Au Somaliland, les femmes se situent rarement aux échelons les plus élevés du monde des affaires, mais quelques-unes sont très dynamiques dans certains secteurs et, dans l'ensemble, tant les importateurs que les exportateurs bénéficient d'une règlementation propice au commerce. Le port de Berbera, une plaque tournante du commerce utilisée aussi par l'Éthiopie qui est sans littoral, est une des principales sources de revenu du gouvernement.

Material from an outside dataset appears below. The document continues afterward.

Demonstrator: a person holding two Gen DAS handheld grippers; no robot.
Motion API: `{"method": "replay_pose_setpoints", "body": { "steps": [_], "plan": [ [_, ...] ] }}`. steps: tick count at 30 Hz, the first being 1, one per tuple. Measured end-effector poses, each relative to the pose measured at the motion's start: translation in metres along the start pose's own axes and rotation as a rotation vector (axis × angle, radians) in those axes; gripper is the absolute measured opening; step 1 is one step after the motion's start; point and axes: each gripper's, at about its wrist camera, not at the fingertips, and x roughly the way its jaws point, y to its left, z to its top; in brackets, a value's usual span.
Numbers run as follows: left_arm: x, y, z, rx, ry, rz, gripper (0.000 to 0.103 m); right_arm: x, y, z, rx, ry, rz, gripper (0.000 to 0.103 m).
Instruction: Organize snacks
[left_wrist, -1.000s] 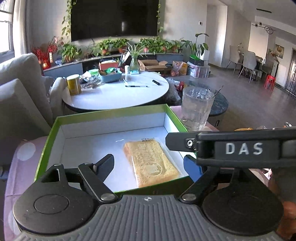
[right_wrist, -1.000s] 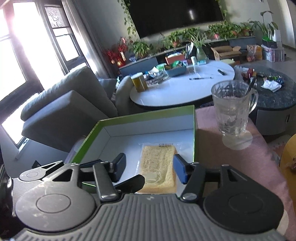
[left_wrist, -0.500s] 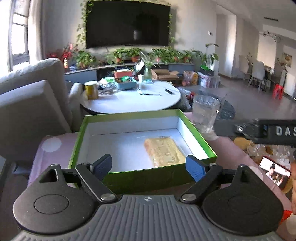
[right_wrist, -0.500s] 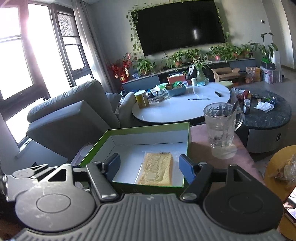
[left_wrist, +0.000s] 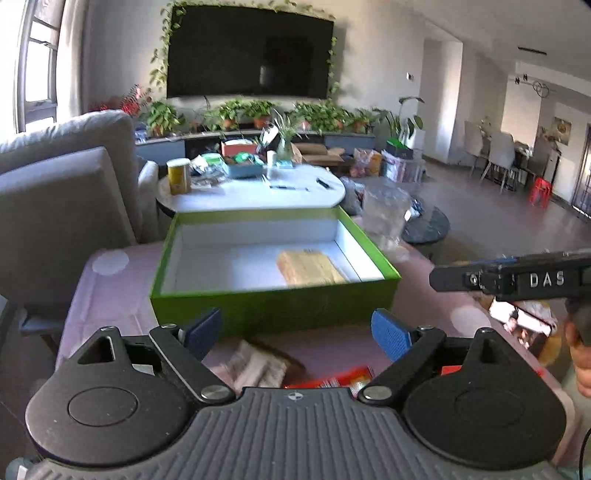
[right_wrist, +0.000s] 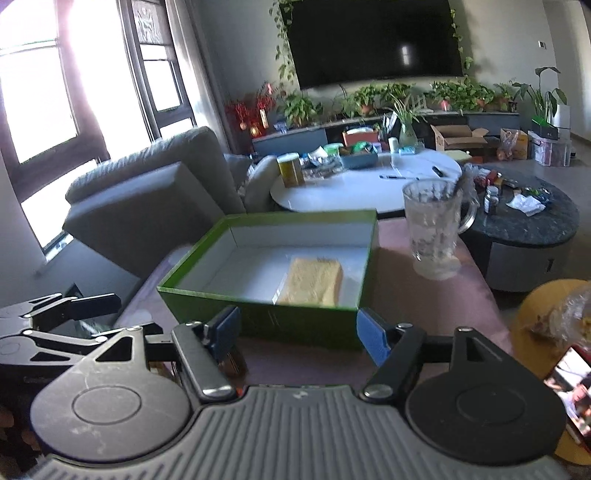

Il existe cependant des obstacles aux échanges, tels ceux que rencontre régulièrement Beyomol Gums, qui exporte des gommes et résines aromatiques:

 

•  Difficultés de dédouanement dans les ports, lesquelles entraînent retards et frais supplémentaires;

•  Difficultés pour ouvrir des comptes bancaires professionnels à l'étranger pour faciliter les paiements des clients;

•  Restrictions bancaires au paiement des fournisseurs situés dans des pays tels que le Somaliland, qui n'ont pas de système bancaire formel;

•  Restrictions en matière de visa qui rendent presque impossibles les voyages d'affaires vers des pays occidentaux, empêchant des rencontres face-à-face indispensables à la conclusion des ventes.

 

Le Somaliland n'ayant pas de statut officiel, il ne peut négocier et conclure des accords commerciaux formels avec d'autres pays pour abaisser les obstacles au commerce auxquels se heurtent les exportateurs. L'environnement actuel est donc des plus restrictifs pour les femmes entrepreneurs. De réels changements sont nécessaires au niveau local, lesquels exigeront l'adoption de mesures de politique générale, en faveur de l'éducation et des infrastructures, par exemple, ainsi qu'une coopération avec les réseaux d'affaires plus développés pour attirer les investisseurs.